### Input records
____
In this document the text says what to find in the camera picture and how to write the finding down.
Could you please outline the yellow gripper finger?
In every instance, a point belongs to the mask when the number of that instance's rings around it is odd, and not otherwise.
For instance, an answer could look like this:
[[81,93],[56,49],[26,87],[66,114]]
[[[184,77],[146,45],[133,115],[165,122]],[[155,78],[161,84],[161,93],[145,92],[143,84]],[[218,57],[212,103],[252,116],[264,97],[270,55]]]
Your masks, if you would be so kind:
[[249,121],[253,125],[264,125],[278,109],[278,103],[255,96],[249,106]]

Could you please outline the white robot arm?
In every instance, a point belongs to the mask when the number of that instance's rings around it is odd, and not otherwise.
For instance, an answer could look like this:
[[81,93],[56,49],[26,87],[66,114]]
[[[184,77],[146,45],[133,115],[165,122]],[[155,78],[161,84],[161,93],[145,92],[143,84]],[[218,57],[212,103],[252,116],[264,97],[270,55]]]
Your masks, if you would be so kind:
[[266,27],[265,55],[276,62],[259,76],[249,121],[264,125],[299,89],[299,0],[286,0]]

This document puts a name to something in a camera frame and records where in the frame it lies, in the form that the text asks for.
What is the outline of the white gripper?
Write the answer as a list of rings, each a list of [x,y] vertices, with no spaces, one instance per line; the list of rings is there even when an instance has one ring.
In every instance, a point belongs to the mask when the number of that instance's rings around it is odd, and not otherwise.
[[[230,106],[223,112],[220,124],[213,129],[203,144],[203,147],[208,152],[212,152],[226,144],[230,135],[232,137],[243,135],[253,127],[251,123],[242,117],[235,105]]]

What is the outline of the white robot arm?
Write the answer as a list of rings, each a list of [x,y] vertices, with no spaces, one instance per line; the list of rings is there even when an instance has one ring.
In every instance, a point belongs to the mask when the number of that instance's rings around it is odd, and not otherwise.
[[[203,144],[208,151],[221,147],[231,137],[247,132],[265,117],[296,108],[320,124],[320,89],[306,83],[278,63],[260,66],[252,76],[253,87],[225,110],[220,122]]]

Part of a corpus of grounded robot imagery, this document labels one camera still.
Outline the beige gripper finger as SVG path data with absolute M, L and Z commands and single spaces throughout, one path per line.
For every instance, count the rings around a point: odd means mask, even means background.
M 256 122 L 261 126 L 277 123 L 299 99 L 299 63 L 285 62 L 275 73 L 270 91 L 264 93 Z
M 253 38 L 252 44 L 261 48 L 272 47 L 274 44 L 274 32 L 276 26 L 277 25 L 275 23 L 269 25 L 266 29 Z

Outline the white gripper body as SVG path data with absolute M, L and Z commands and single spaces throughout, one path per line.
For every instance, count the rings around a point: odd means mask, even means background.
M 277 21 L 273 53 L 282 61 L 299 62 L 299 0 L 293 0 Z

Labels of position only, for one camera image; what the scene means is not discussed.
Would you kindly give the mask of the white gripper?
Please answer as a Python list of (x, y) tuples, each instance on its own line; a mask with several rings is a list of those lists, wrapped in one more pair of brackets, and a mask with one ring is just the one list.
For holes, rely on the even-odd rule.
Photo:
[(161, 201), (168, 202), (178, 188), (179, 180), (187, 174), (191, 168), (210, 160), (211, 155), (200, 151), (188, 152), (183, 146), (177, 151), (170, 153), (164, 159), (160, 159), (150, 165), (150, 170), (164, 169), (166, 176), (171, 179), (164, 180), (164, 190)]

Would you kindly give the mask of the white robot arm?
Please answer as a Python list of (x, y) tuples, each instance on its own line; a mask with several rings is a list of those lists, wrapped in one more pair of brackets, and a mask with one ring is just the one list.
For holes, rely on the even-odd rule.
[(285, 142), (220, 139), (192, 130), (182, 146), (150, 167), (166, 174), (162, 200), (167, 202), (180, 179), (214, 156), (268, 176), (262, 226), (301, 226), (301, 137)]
____
### Aim of the task
The records above should be repeated in full, exactly as given.

### Exercise result
In this document the text says what to find in the camera picture and how to write the finding down.
Could you please outline the yellow gripper finger?
In every instance, a point belongs to the mask when the number of that instance's rings around it is odd, and not otherwise.
For instance, an answer could look like this:
[[81,93],[56,49],[26,87],[66,114]]
[[[184,77],[146,45],[133,115],[165,122]],[[155,78],[161,84],[161,93],[145,92],[143,84]],[[218,57],[212,103],[252,116],[264,97],[270,55]]]
Your masks, if you would be so kind:
[[249,121],[253,125],[264,125],[278,109],[278,103],[255,96],[249,106]]

Could you please outline the white robot arm?
In every instance, a point belongs to the mask when the number of that instance's rings around it is odd, and not otherwise.
For instance, an answer could look like this:
[[81,93],[56,49],[26,87],[66,114]]
[[[184,77],[146,45],[133,115],[165,122]],[[155,78],[161,84],[161,93],[145,92],[143,84]],[[218,57],[212,103],[252,116],[264,97],[270,55]]]
Your masks, if you would be so kind:
[[266,27],[265,55],[276,62],[259,76],[249,121],[264,125],[299,89],[299,0],[286,0]]

This document puts a name to something in a camera frame and records where in the frame it lies, in the form that the text asks for.
What is the outline of the white gripper?
Write the answer as a list of rings, each a list of [x,y] vertices, with no spaces, one instance per line; the list of rings is there even when an instance has one ring.
In every instance, a point belongs to the mask when the number of that instance's rings around it is odd, and not otherwise.
[[[230,106],[223,112],[220,124],[213,129],[203,144],[203,147],[208,152],[212,152],[226,144],[230,135],[232,137],[243,135],[253,127],[251,123],[242,117],[235,105]]]

What is the outline of the white robot arm?
Write the answer as a list of rings, each a list of [x,y] vertices, with no spaces, one instance per line; the list of rings is there even when an instance has one ring.
In every instance, a point belongs to the mask when the number of that instance's rings around it is odd, and not otherwise.
[[[203,144],[208,151],[221,147],[231,137],[247,132],[265,117],[296,108],[320,124],[320,89],[306,83],[278,63],[260,66],[252,76],[253,87],[225,110],[220,122]]]

Part of a corpus of grounded robot imagery, this document labels one camera still.
Outline the beige gripper finger as SVG path data with absolute M, L and Z commands and single spaces throughout, one path per line.
For every instance, count the rings around a point: odd means mask, even means background.
M 256 122 L 261 126 L 277 123 L 299 99 L 299 63 L 285 62 L 275 73 L 270 91 L 264 93 Z
M 253 38 L 252 44 L 261 48 L 272 47 L 274 44 L 274 32 L 276 26 L 277 25 L 275 23 L 269 25 L 266 29 Z

Outline the white gripper body as SVG path data with absolute M, L and Z commands and single spaces throughout, one path per line.
For every instance, count the rings around a point: odd means mask, even means background.
M 277 21 L 273 53 L 282 61 L 299 62 L 299 0 L 293 0 Z

Labels of position only, for one camera image; what the scene means is not discussed.
Would you kindly give the mask of the white gripper?
Please answer as a Python list of (x, y) tuples, each instance on its own line; a mask with several rings is a list of those lists, wrapped in one more pair of brackets, and a mask with one ring is just the one list.
For holes, rely on the even-odd rule.
Photo:
[(161, 201), (168, 202), (178, 188), (179, 180), (187, 174), (191, 168), (210, 160), (211, 155), (200, 151), (188, 152), (183, 146), (177, 151), (170, 153), (164, 159), (160, 159), (150, 165), (150, 170), (164, 169), (166, 176), (171, 179), (164, 180), (164, 190)]

Would you kindly give the mask of the white robot arm?
Please answer as a Python list of (x, y) tuples, each instance on its own line; a mask with several rings is a list of those lists, wrapped in one more pair of brackets, and a mask with one ring is just the one list.
For holes, rely on the even-odd rule.
[(285, 142), (220, 139), (192, 130), (182, 146), (150, 167), (166, 174), (162, 200), (167, 202), (180, 179), (214, 156), (268, 176), (262, 226), (301, 226), (301, 137)]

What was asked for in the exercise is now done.